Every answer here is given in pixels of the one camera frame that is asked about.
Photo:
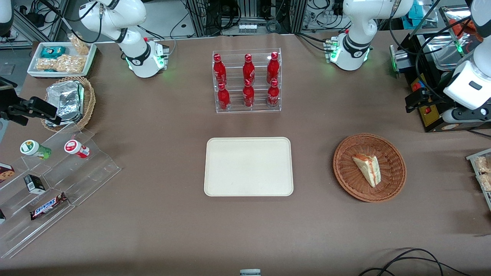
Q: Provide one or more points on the foil wrapped food pack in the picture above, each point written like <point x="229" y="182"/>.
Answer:
<point x="67" y="99"/>

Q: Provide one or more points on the clear bag of peanuts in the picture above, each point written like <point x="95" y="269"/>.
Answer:
<point x="61" y="64"/>

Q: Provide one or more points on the clear bag of crackers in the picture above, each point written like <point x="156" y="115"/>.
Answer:
<point x="79" y="45"/>

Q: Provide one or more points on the teal cardboard box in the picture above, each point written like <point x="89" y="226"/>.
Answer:
<point x="418" y="14"/>

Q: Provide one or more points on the red lidded drink cup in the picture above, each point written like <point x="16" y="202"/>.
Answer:
<point x="74" y="147"/>

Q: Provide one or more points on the steel food pan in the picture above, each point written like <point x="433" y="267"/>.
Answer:
<point x="441" y="53"/>

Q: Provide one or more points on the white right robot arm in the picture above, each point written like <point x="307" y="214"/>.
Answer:
<point x="115" y="15"/>

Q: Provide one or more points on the teal snack package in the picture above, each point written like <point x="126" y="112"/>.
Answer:
<point x="53" y="51"/>

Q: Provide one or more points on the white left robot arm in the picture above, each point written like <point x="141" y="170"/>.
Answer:
<point x="356" y="23"/>

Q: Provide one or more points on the white side tray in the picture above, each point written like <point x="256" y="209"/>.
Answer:
<point x="473" y="157"/>

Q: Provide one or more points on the red rocker switch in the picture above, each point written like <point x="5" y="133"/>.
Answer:
<point x="427" y="111"/>

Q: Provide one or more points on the brown cookie box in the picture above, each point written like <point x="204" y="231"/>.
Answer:
<point x="5" y="173"/>

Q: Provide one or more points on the red fried food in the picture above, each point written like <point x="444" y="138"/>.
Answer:
<point x="458" y="27"/>

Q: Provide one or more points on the red cola bottle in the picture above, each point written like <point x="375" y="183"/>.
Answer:
<point x="219" y="71"/>
<point x="248" y="96"/>
<point x="273" y="95"/>
<point x="272" y="69"/>
<point x="248" y="69"/>
<point x="223" y="97"/>

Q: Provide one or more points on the cream plastic tray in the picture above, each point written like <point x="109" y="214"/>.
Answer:
<point x="248" y="166"/>

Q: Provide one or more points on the red emergency stop button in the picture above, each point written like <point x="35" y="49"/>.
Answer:
<point x="416" y="86"/>

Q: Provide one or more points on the white power strip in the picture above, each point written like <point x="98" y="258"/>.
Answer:
<point x="247" y="27"/>

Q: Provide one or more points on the snickers chocolate bar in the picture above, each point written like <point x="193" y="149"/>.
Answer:
<point x="48" y="206"/>

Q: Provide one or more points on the tan wicker basket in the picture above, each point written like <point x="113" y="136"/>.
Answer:
<point x="89" y="99"/>

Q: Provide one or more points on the clear bag of snacks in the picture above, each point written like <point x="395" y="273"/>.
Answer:
<point x="486" y="182"/>
<point x="484" y="164"/>

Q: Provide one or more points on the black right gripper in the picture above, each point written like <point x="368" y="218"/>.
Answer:
<point x="8" y="100"/>

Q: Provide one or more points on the clear acrylic step display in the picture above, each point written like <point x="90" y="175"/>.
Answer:
<point x="88" y="172"/>

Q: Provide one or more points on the triangular sandwich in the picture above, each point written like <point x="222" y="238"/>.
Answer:
<point x="368" y="168"/>

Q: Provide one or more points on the green lidded drink cup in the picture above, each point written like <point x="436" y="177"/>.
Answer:
<point x="32" y="148"/>

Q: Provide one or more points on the brown round wicker basket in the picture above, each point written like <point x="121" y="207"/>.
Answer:
<point x="391" y="176"/>

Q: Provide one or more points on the small black carton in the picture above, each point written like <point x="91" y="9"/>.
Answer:
<point x="35" y="184"/>

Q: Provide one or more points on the black yellow control box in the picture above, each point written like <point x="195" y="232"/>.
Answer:
<point x="431" y="119"/>

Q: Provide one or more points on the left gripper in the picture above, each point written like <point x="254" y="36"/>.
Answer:
<point x="432" y="100"/>

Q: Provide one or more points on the clear acrylic bottle rack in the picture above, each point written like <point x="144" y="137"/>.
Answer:
<point x="247" y="76"/>

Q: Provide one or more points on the white rectangular snack tray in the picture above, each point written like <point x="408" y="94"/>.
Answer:
<point x="34" y="57"/>

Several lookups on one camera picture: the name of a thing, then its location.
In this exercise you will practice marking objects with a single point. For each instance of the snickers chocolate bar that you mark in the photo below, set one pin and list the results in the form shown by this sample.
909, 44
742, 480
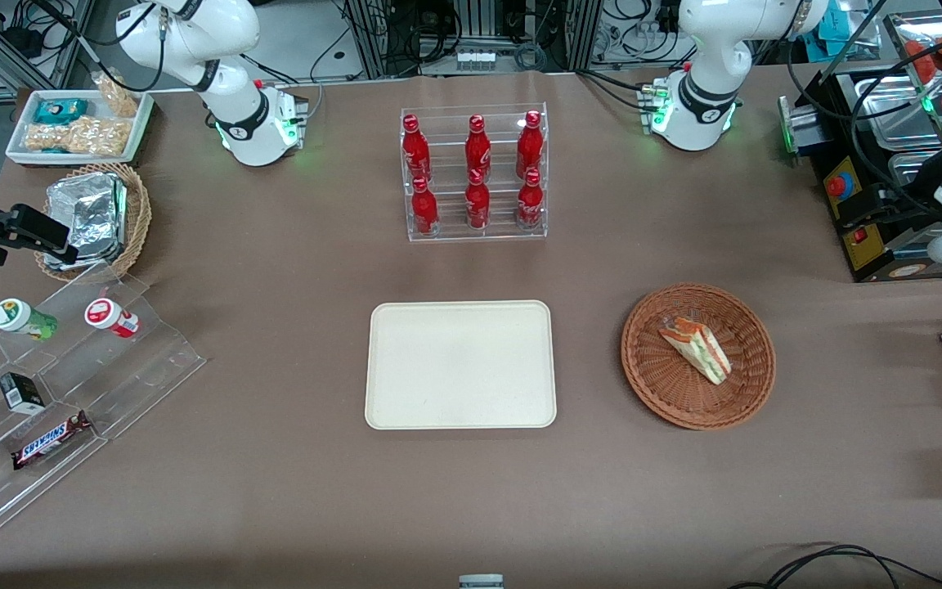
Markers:
50, 440

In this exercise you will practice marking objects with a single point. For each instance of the teal paper packet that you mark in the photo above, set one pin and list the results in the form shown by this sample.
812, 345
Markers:
835, 23

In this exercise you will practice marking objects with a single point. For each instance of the red cola bottle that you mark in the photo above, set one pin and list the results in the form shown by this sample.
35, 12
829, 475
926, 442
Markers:
530, 201
477, 147
529, 144
477, 203
415, 149
424, 209

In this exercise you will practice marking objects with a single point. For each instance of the clear acrylic stepped display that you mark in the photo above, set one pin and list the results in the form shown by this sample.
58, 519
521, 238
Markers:
136, 368

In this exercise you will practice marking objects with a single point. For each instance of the triangle sandwich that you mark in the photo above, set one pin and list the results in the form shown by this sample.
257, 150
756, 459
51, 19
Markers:
696, 350

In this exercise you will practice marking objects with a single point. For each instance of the small clear peanut bag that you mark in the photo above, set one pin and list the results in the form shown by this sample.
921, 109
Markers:
118, 94

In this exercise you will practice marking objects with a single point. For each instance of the cream rectangular tray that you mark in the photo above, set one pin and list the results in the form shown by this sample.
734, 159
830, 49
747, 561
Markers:
460, 364

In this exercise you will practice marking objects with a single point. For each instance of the red lid cup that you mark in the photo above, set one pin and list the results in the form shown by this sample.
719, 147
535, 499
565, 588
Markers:
109, 316

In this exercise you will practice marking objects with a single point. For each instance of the small steel pan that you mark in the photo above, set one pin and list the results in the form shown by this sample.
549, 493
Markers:
888, 110

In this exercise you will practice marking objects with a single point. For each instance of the teal snack packet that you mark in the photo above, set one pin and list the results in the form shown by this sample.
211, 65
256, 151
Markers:
60, 110

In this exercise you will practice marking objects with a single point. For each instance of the green lid cup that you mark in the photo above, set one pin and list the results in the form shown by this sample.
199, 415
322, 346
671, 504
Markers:
20, 317

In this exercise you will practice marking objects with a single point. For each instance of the grey box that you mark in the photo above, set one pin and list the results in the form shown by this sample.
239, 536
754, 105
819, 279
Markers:
481, 582

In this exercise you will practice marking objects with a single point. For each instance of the red emergency stop button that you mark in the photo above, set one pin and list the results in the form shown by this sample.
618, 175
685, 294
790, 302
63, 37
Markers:
839, 185

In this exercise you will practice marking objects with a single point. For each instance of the silver foil container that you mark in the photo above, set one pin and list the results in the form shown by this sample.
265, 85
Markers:
95, 217

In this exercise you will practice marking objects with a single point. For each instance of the red food pieces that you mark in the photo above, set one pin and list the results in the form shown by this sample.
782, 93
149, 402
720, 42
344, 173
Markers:
929, 53

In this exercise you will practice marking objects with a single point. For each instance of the white rectangular snack tray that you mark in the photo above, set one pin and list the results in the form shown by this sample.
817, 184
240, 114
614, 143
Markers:
20, 151

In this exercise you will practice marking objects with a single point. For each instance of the large clear peanut bag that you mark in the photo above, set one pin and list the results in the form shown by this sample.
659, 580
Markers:
78, 137

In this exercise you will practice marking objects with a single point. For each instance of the small black box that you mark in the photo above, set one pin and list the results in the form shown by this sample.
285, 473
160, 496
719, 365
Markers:
21, 393

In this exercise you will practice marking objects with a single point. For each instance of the brown round wicker basket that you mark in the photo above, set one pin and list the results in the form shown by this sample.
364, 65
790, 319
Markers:
667, 393

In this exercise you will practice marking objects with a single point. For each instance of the light tan wicker basket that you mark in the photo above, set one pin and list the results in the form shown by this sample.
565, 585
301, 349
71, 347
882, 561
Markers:
137, 213

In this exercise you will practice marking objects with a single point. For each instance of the clear acrylic bottle rack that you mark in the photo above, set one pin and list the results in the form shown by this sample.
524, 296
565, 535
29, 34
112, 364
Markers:
450, 229

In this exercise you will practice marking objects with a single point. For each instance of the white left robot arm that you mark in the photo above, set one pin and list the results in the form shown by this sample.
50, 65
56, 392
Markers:
708, 49

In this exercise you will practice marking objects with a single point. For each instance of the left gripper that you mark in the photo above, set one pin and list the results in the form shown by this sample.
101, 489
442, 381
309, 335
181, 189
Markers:
911, 201

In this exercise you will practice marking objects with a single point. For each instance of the large steel pan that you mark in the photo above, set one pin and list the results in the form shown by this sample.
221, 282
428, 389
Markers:
908, 168

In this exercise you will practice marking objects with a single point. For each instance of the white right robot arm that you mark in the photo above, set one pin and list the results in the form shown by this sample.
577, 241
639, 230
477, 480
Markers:
217, 74

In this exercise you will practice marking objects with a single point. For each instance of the black food warmer machine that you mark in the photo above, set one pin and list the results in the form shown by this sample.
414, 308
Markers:
843, 131

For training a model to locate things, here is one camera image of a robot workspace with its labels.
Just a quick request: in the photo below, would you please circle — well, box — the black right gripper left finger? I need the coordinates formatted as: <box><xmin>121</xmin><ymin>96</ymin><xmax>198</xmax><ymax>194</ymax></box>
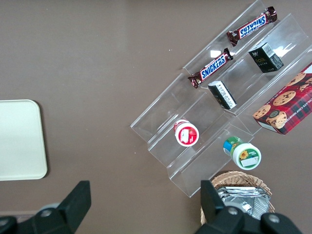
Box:
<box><xmin>0</xmin><ymin>180</ymin><xmax>92</xmax><ymax>234</ymax></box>

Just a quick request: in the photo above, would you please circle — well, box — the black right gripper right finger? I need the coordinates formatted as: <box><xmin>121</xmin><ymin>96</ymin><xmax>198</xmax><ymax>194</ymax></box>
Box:
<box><xmin>195</xmin><ymin>179</ymin><xmax>306</xmax><ymax>234</ymax></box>

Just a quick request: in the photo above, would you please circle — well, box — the light wicker basket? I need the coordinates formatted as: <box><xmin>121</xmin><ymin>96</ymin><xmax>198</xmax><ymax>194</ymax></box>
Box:
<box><xmin>200</xmin><ymin>170</ymin><xmax>276</xmax><ymax>226</ymax></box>

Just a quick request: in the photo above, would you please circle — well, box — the cream plastic tray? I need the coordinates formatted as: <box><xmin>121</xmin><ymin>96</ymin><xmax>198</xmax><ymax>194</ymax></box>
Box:
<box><xmin>0</xmin><ymin>99</ymin><xmax>48</xmax><ymax>181</ymax></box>

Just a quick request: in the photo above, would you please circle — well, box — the green lid yogurt cup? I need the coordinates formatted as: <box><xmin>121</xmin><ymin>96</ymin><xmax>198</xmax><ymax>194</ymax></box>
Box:
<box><xmin>223</xmin><ymin>136</ymin><xmax>262</xmax><ymax>171</ymax></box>

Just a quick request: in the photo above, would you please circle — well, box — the red lid yogurt cup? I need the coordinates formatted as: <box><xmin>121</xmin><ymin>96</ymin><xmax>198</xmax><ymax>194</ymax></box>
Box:
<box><xmin>173</xmin><ymin>118</ymin><xmax>200</xmax><ymax>147</ymax></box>

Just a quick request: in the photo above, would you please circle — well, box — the clear acrylic step stand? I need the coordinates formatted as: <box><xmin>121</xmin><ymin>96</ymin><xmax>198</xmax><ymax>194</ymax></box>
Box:
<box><xmin>130</xmin><ymin>72</ymin><xmax>256</xmax><ymax>198</ymax></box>
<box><xmin>182</xmin><ymin>0</ymin><xmax>312</xmax><ymax>137</ymax></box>

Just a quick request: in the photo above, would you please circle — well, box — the small black carton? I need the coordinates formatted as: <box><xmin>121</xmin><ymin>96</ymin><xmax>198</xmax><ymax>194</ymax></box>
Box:
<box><xmin>248</xmin><ymin>42</ymin><xmax>285</xmax><ymax>74</ymax></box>
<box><xmin>207</xmin><ymin>80</ymin><xmax>237</xmax><ymax>110</ymax></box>

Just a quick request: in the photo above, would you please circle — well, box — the red tartan cookie box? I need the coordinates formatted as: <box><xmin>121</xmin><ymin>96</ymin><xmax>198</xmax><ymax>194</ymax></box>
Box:
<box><xmin>252</xmin><ymin>62</ymin><xmax>312</xmax><ymax>136</ymax></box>

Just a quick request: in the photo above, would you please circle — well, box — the Snickers chocolate bar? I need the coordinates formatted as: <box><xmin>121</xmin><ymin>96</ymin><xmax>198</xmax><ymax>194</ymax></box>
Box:
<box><xmin>187</xmin><ymin>47</ymin><xmax>234</xmax><ymax>89</ymax></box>
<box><xmin>226</xmin><ymin>6</ymin><xmax>278</xmax><ymax>47</ymax></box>

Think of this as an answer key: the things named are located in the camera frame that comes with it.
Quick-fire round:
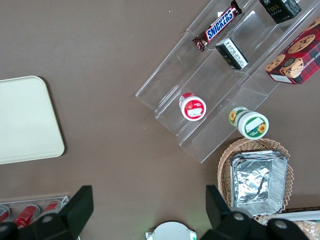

- **DIRECTIONS FOR THIS TASK**:
Restate word for word each line from the top of the listing down to and including the line that holds "Q: Provide one or more points on the foil". Drop any pictures.

- **TASK OUTPUT**:
Every answer here is given in pixels of the one camera frame that is asked about.
Photo:
Q: Provide one or more points on the foil wrapped food pack in the picture above, each point written like <point x="229" y="182"/>.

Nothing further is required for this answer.